Dimmesdale has proven adept at manipulating his parishioners, however, the spiritual leader of the town is helplessly dependent upon the affirmation of the iron authoritieswhom he fears to be discovered by.   Hawthorne wrote, “In no state of society would he have been what is called a man of liberal views; it would always be essential to his peace to feel the pressure of a faith about him, supporting, while it confined him within its iron framework“ (Hathorne 114).  Though a tender soul, Dimmesdale needed an iron framework.  He was not equipped for even a stroll in the moral wilderness.  Yet, he had inescapably transgressed into it and yet endured through masochistic repression; he dealt with his hypocrisy by claiming that he was too weak to be otherwise and attributing it to the will of Providence, rather than his own.  Finallyafter being enabled by Hester, Dimmesdale plunges anew into “the rank luxuriance of a guilty passion.” 
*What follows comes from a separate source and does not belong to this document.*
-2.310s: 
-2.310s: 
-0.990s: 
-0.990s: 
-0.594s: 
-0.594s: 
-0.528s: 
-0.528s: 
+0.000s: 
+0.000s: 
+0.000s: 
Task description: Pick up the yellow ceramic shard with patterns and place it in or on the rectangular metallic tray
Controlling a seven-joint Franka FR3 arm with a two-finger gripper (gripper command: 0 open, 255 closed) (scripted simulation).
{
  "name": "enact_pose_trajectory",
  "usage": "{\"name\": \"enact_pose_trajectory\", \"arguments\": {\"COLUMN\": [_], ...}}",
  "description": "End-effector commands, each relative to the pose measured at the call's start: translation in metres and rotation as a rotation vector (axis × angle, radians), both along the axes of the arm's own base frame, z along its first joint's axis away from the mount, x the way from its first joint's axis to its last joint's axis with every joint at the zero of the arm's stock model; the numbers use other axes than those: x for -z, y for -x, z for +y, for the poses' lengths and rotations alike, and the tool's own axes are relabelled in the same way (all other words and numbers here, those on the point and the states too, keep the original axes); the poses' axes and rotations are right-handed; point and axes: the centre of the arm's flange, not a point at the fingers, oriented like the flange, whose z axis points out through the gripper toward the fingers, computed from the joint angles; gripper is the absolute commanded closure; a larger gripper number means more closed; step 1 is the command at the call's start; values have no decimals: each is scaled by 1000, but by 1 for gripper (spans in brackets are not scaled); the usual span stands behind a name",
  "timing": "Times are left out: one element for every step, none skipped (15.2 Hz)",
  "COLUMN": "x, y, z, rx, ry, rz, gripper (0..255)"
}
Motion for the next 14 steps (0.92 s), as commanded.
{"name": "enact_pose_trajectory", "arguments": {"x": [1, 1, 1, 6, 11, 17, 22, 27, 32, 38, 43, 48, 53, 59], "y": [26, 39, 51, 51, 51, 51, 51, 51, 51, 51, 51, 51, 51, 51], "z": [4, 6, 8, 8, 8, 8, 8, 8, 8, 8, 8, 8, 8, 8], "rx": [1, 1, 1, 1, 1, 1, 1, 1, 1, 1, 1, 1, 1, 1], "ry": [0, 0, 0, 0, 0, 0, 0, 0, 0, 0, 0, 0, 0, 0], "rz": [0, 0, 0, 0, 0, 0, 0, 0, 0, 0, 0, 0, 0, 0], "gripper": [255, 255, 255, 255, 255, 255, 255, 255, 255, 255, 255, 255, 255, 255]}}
The taint of his sin has been the source of his ascendancy through the social ranks; it gave him the “tongue of flames, symbolizing, it would seem, not the power of speech in foreign and unknown languages, but that of addressing the whole human brotherhood in the heart’s native language” (Hawthorne 131). His egotism was mistaken for humility and his volatile and pathetic exclamations invoked sympathy.  It seems that the appeal of Dimmesdale’s sermons lay in their cathartic power rather than their import.  From the outset of the novel, the narrator has told us that, “The young pastor’s voice was tremulously sweet, rich, deep, and broken. The feeling that it so evidently manifested, rather than the direct purport of the words, caused it to vibrate within all hearts, and brought the listeners into one accord of sympathy” (Hawthorne 64).  In “The Embroidered Sin: Confessional Evasion in ‘The Scarlet Letter,” Dennis Foster writes that:
The people hear the words but, the narrator tells us, fail to understand their true, ”deadly purport,” even though the words affect them deeply, stirring in them the feeling that they have experienced sins too horrible for them to speak. Although Dimmesdale supposes that there is some truth he has not yet spoken and that is why he is misunderstood, the people’s response is sympathetic (at least insofar as they are aroused to an imitative guilt) if not comprehending. The anguish that Dimmesdale feels for his own transgression is mirrored in the excited consciences of his parishioners, Dimmesdale’s confession having provided the terms for sin by which they can imagine their own deeds (Foster 146).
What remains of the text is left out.